YOUR ASSIGNMENT: Identify all lines below that hold "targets" and collect them.

DATA TO EXAMINE:
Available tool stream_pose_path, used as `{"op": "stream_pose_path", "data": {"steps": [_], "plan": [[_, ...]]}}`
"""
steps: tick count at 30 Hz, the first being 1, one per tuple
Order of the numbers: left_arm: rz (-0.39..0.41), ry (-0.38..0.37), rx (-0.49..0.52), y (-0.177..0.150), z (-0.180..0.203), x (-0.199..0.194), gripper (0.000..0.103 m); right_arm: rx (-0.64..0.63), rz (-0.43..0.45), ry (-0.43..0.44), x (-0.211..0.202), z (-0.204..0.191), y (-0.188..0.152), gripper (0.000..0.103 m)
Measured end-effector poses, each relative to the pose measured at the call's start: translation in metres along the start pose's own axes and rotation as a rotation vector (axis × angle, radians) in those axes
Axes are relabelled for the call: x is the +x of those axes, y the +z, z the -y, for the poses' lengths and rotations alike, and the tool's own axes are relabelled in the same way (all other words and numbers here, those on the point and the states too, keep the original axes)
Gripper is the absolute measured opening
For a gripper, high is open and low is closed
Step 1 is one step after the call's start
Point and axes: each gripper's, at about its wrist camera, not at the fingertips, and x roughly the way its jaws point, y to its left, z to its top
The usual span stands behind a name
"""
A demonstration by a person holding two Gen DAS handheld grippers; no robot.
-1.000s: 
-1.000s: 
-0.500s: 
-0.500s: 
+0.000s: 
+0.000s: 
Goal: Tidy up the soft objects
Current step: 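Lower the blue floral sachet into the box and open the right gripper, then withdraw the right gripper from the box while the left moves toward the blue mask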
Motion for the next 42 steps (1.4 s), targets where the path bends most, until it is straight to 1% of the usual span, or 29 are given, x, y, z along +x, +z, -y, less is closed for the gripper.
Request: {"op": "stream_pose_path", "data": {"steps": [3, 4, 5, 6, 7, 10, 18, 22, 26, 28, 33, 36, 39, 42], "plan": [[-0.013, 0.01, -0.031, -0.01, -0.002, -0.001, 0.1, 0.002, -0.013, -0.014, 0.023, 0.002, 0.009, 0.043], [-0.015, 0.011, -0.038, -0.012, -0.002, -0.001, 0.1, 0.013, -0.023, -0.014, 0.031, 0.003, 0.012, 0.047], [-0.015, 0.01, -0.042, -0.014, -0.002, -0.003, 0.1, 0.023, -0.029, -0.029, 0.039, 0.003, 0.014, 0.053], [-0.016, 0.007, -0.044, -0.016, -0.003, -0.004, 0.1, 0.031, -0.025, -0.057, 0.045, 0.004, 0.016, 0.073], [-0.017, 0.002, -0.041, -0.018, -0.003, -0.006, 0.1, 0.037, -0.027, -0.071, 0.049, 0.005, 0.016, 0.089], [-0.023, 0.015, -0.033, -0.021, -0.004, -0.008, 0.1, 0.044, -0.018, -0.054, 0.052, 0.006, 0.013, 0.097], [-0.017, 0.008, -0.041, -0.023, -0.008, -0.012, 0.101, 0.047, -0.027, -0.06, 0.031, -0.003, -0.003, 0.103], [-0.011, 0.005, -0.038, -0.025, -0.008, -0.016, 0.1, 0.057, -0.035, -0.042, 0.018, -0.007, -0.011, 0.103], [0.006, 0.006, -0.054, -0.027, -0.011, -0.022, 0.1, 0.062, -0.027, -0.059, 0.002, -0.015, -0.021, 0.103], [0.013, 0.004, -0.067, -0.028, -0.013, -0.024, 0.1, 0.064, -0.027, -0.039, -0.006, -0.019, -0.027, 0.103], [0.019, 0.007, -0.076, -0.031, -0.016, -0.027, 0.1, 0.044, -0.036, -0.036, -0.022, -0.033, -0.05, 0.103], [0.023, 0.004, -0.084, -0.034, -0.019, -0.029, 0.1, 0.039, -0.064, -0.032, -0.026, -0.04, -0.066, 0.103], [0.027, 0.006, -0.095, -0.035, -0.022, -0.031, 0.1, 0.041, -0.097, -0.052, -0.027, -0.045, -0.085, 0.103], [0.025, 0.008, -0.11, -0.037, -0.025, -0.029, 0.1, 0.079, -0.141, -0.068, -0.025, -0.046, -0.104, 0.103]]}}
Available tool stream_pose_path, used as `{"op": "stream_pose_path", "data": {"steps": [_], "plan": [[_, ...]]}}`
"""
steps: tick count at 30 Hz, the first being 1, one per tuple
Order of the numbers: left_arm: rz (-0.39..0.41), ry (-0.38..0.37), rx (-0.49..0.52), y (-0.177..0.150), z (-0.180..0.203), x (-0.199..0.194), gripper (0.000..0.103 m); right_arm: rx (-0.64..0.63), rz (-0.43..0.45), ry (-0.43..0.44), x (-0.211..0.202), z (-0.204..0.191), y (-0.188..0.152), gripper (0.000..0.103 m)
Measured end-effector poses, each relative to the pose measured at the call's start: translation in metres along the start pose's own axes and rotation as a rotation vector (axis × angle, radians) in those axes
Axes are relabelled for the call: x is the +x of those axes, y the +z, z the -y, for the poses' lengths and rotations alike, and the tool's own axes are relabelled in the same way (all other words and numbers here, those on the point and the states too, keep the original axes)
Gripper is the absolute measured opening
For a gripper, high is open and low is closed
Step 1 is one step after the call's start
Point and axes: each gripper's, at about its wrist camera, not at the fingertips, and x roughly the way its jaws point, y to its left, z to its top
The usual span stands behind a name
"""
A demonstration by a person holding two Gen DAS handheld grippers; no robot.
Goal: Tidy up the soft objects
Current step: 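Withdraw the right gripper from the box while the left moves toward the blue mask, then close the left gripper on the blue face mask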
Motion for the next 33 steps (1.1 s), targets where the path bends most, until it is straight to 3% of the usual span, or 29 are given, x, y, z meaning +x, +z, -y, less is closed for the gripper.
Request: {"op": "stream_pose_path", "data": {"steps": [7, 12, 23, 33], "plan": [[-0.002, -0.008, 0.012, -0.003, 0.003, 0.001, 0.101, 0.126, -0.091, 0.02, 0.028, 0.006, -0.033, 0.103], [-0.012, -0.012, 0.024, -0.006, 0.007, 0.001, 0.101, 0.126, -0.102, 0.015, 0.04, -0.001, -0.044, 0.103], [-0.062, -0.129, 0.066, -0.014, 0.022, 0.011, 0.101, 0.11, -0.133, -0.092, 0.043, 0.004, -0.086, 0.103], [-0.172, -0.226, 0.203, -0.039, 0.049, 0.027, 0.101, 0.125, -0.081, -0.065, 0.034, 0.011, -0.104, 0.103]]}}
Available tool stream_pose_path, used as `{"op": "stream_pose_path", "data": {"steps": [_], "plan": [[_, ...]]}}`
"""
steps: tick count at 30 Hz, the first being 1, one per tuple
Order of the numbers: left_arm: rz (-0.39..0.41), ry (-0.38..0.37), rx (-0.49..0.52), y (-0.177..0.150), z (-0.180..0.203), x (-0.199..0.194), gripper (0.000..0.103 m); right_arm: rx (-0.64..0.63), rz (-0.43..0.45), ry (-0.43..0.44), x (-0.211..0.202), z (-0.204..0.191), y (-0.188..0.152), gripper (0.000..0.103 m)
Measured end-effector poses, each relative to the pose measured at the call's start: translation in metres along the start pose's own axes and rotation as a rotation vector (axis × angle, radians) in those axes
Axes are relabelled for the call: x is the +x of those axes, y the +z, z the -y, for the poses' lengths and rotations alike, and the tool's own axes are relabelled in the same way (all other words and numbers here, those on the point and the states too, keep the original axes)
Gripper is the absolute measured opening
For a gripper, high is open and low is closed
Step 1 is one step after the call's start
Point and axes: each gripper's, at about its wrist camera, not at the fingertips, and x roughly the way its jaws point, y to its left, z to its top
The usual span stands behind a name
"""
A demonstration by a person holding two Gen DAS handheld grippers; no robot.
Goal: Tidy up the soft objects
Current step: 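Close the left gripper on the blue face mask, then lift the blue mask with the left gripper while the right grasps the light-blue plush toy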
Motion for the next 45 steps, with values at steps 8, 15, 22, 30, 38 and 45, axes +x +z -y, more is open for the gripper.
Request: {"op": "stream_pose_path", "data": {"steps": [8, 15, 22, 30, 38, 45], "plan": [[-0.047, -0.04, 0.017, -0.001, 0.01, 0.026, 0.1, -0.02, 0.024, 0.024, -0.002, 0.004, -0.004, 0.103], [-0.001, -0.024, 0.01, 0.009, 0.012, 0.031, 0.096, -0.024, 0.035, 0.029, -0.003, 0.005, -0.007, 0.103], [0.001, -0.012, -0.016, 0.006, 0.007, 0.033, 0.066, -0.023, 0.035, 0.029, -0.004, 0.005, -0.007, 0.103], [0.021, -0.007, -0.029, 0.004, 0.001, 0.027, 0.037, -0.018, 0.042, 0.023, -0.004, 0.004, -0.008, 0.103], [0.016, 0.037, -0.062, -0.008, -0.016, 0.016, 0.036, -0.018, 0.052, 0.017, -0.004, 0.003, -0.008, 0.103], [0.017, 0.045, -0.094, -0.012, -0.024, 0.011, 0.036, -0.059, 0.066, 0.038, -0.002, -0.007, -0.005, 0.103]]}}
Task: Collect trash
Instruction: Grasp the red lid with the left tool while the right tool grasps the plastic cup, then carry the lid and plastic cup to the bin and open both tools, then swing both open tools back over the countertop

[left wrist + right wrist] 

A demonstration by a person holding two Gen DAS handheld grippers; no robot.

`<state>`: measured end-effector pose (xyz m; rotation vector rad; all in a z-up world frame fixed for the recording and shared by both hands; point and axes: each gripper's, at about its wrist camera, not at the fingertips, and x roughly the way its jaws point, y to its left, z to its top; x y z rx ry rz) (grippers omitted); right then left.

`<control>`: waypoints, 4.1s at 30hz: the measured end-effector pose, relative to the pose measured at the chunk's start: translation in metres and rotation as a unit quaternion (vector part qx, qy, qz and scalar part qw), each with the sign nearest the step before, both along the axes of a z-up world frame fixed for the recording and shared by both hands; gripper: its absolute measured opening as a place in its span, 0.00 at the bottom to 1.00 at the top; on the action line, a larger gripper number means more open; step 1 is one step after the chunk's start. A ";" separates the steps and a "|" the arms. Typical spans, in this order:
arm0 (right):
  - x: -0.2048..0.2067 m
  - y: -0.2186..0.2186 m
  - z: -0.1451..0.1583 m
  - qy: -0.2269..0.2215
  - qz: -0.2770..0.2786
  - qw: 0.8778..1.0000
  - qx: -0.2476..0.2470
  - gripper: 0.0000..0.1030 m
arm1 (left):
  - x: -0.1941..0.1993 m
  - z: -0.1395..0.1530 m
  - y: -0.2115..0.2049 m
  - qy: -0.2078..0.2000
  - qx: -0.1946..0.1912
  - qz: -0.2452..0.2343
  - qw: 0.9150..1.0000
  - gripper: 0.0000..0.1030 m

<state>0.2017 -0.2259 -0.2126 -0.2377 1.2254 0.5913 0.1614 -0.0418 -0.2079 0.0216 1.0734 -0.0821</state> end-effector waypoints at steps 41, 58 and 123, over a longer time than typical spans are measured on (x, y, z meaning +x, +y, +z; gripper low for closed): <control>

OUTPUT:
Motion for the next 42 steps (1.4 s), targets where the path bends most, until it is straight to 1% of the usual span, or 29 are given, x, y, z along +x, +z, -y, less is closed for the gripper.
Motion for the next 33 steps (1.1 s), targets where the path bends most, until it is straight to 3% of the usual span, or 29 are given, x, y, z meaning +x, +z, -y, less is closed for the gripper.

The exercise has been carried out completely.